Answers: Hurricane Betsy hit Florida, smashed New Orleans in 1965
By Jack Williams, USATODAY.com
Q: In late August or the first part of September 1965 a hurricane came ashore
and did considerable damage to New Orleans. Please tell me the name of this
hurricane and other details you may have on it. Thank you.

Flooding left by Hurricane Betsy in New Orleans in 1965.
NOAA

A: The hurricane you are thinking of was Betsy, which not only hit New Orleans
with winds of at least 125 mph, but also flooded large parts of the city.

All of this happened after Betsy did considerable damage in the Bahamas and
southern Florida, including the Keys.

When all of the damage in the USA was totaled, it came to more than $1 billion
in 1965 dollars, making Betsy the USA's first billion dollar hurricane. If you
factor in inflation and put Betsy's cost into Year 2000 dollars, it cost $8.4
billion, which ties it for third in the list of the nation's most expensive
hurricanes. Betsy is tied with Agnes, which caused major flooding in the
Northeast in 1972, and behind only Hugo in 1989 and Andrew in 1992 in cost.

Betsy was blamed for 75 deaths in the USA, which ranks it 18th among the
deadliest U.S. storms from 1900 through at least September 2003. The only storm
to kill more people in the USA since 1965 was Camille, with 256 deaths in 1969.

Camille, by the way, came close to hitting New Orleans, but instead, the city
felt the fringes of Camille's weather side when its eye came ashore about 60
miles to the east in Mississippi.

In addition to the people it killed and the damage it did, Betsy is famous for
doing a loop the loop when it was about 350 miles east of Daytona Beach, Fla.
and seemed to be on its way to hit the Carolinas.

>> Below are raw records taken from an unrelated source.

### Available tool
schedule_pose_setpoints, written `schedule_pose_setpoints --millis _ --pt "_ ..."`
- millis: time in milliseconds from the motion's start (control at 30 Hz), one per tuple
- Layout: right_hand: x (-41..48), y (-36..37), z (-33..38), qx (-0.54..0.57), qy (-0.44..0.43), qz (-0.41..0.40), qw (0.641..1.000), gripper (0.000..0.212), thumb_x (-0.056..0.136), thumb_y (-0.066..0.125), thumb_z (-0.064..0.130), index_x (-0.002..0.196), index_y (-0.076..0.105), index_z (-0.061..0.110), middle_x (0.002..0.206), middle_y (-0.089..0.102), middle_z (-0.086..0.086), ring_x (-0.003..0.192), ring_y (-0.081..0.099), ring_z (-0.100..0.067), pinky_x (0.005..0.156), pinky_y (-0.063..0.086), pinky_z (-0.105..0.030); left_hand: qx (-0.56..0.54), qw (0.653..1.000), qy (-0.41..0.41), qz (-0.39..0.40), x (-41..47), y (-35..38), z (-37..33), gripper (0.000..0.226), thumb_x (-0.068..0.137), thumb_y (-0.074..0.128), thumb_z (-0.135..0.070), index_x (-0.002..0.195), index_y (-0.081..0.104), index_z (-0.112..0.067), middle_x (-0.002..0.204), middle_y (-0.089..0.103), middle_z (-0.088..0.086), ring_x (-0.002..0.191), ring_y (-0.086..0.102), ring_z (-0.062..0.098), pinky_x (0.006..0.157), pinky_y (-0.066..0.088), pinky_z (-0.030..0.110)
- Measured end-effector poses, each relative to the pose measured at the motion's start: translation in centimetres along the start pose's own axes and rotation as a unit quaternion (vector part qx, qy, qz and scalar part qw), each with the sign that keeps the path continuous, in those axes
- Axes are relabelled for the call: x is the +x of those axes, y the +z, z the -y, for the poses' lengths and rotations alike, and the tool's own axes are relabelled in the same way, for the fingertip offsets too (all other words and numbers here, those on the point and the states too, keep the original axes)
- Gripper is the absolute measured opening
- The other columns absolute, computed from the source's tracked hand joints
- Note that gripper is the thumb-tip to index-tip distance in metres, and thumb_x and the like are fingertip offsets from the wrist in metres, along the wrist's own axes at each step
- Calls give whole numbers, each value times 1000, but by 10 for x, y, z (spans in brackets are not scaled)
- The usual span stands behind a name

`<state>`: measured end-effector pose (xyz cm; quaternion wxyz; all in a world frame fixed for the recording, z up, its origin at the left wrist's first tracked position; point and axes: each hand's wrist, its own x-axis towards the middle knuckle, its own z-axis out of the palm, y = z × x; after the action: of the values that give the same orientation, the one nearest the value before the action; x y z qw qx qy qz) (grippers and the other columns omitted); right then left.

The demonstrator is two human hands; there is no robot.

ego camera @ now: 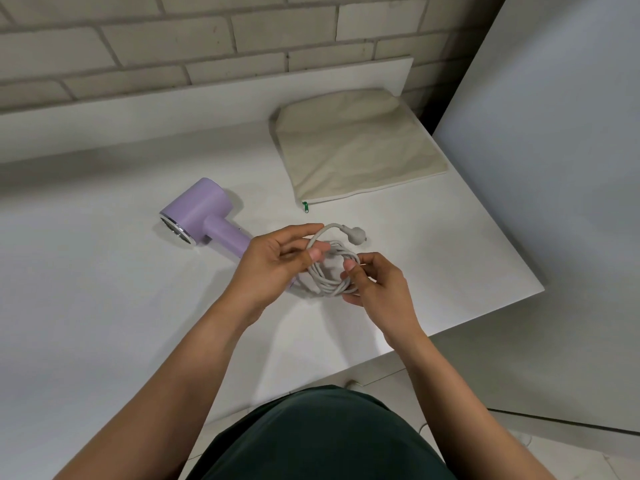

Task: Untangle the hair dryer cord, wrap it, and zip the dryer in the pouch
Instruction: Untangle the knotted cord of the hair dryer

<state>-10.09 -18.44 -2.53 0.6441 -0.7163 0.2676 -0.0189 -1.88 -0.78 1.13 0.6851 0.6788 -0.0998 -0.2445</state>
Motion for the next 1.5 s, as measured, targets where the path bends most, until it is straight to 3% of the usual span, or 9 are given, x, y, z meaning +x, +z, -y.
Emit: schedule_pose_setpoints --millis 133,300,433,600,767,867,1067,1233,1500 --pt "11 -2 -3 -98 -17 -4 995 17 100 65 38 107 73 24 94 77 4 86 73 -19 76 63 -44 -49 998 -23 45 -2 -5 0 37 95 64 5 126 67 -15 114 78 5 98 75 19 87 58 27" --pt "3 -12 12 -219 -190 -118 950 43 95 74 31 134 60 22 124 53 12 88 54 -8 74 43 -9 1 1000 -8 24 -3 -3 1 29 89 74 1 115 74 -12 110 79 4 105 75 20 99 56 36" --pt "-3 -26 39 -267 -354 -85 892 53 96 70 24 146 51 22 153 42 6 135 42 -19 105 42 -28 53 998 15 43 -2 0 -2 29 88 77 -3 115 77 -11 107 80 3 106 75 18 102 55 34" --pt "5 -38 45 -467 -312 96 822 48 102 48 57 149 46 44 151 49 19 150 32 -12 124 4 -60 150 984 46 88 -2 5 -2 26 89 76 -3 111 80 -17 103 80 -6 104 74 11 100 55 28" --pt "10 -48 45 -406 -294 183 846 31 105 51 48 120 73 31 97 71 20 89 64 -1 93 49 -28 182 979 47 78 -2 10 4 25 89 77 -7 107 81 -24 101 80 -11 101 74 6 98 56 30" --pt "10 -51 40 -382 -339 137 849 18 104 62 30 106 77 22 82 62 18 70 55 3 67 42 -21 174 984 35 30 0 9 11 23 85 84 -18 107 79 -24 104 78 -11 100 73 6 97 58 33" --pt "5 -56 40 -386 -328 109 855 12 99 67 30 94 78 28 65 47 15 61 50 -9 58 44 -34 238 966 -24 -101 14 2 15 16 94 68 -24 110 70 -27 112 71 -12 100 67 8 90 52 27" --pt "0 -56 47 -425 -302 109 847 16 96 64 37 97 80 35 63 46 17 62 47 -10 57 39 -30 423 899 -115 25 28 11 22 30 96 60 -49 105 70 -22 95 71 -8 98 66 22 90 55 44" --pt "-13 -50 40 -485 -207 32 849 20 97 61 42 97 79 33 76 71 15 84 66 -23 70 52 -32 84 993 -70 -34 17 13 9 21 95 73 -14 115 67 -17 89 72 8 90 76 29 88 62 44"
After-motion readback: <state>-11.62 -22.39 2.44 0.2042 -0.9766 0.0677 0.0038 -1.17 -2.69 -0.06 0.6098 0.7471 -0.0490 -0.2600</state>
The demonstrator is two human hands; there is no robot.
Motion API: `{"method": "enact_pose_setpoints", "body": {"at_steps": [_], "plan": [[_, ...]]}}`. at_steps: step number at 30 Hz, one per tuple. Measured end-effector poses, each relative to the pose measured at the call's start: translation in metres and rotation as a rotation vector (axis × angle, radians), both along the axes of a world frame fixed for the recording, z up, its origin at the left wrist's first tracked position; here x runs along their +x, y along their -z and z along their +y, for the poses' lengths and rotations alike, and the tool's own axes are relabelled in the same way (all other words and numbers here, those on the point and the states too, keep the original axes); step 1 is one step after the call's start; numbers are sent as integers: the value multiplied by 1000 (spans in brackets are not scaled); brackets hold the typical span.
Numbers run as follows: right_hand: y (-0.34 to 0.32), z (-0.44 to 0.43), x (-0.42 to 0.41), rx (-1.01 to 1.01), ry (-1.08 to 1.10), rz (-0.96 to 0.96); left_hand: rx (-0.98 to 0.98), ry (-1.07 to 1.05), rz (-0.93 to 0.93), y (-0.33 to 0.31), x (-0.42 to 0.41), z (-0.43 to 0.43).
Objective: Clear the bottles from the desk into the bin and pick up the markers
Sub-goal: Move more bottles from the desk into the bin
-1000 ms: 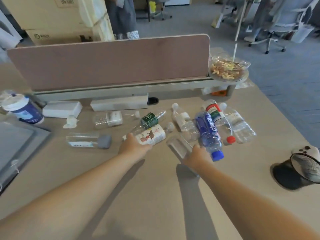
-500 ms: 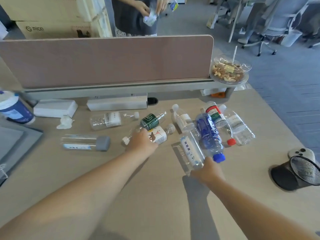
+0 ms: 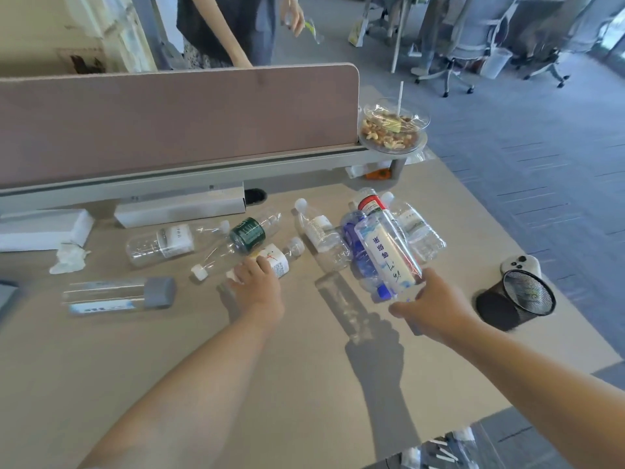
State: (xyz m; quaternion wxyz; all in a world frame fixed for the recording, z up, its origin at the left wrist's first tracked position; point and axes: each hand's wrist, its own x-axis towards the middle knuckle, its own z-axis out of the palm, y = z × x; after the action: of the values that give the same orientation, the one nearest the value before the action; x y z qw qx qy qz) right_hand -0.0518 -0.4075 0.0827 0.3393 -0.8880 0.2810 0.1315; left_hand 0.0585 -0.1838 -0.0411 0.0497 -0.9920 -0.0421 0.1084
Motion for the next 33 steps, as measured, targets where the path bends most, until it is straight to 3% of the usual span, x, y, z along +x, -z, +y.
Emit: {"method": "enact_pose_setpoints", "body": {"at_steps": [11, 16, 19, 24, 33], "plan": [[25, -12, -36, -7, 46, 61, -62, -7, 88, -6, 24, 4], [32, -11, -47, 1, 56, 82, -380, -140, 213, 1, 5, 12], [34, -11, -48, 17, 62, 89, -293, -87, 138, 4, -17, 3], [27, -14, -48, 13, 46, 75, -323, -128, 149, 1, -36, 1], [-32, -50, -48, -41, 100, -72, -639, -122, -93, -126, -20, -56]]}}
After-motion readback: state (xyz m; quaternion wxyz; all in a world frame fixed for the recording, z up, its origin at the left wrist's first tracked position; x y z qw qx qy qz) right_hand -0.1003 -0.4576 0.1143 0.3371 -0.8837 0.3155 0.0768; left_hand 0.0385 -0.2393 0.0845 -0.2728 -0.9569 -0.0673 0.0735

Instead, it turned back to toward the southwest, passing over the Bahamas where
winds on Great Abaco Island reached 147 mph. Soon after the eye moved over
Nassau, the biggest city in the Bahamas, Betsy stalled for about three hours,
allowing its winds to pound the city.

On Sept. 7 Betsy continued moving toward the southwest to pass over Key Largo at
the eastern end of the Florida Keys, and then continued west along the Keys.

As Betsy continued across the Gulf of Mexico and turned toward the northwest, it
grew into a category 4 storm with winds up to 155 mph.

As the hurricane moved ashore south of New Orleans it destroyed almost every
building in Grand Isle, where the Coast Guard station reported gusts up to 160
mph.

Winds up to 125 mph were measured in New Orleans.

Betsy drove storm surge into Lake Pontchartrain, which is just north of the city
and is connected to the Gulf of Mexico, pushing water over levees around the
lake. Flood water reaches the eves of houses in some places in the city.

A U.S. Army Corps of Engineers Web site notes that "Betsy prompted Congress to
authorize a ring of levees 16 feet high around the city — a project the Corps of
Engineers is completing today. This level of protection was based on the science
of storm prediction as it existed in the 1960s. The question remains, however,
whether this level of protection would be sufficient to protect the city from a
category 4 or 5 hurricane today — or even a category 3 storm that lingered over
the city." (Related: 'Big Easy' a bowl of trouble in hurricanes)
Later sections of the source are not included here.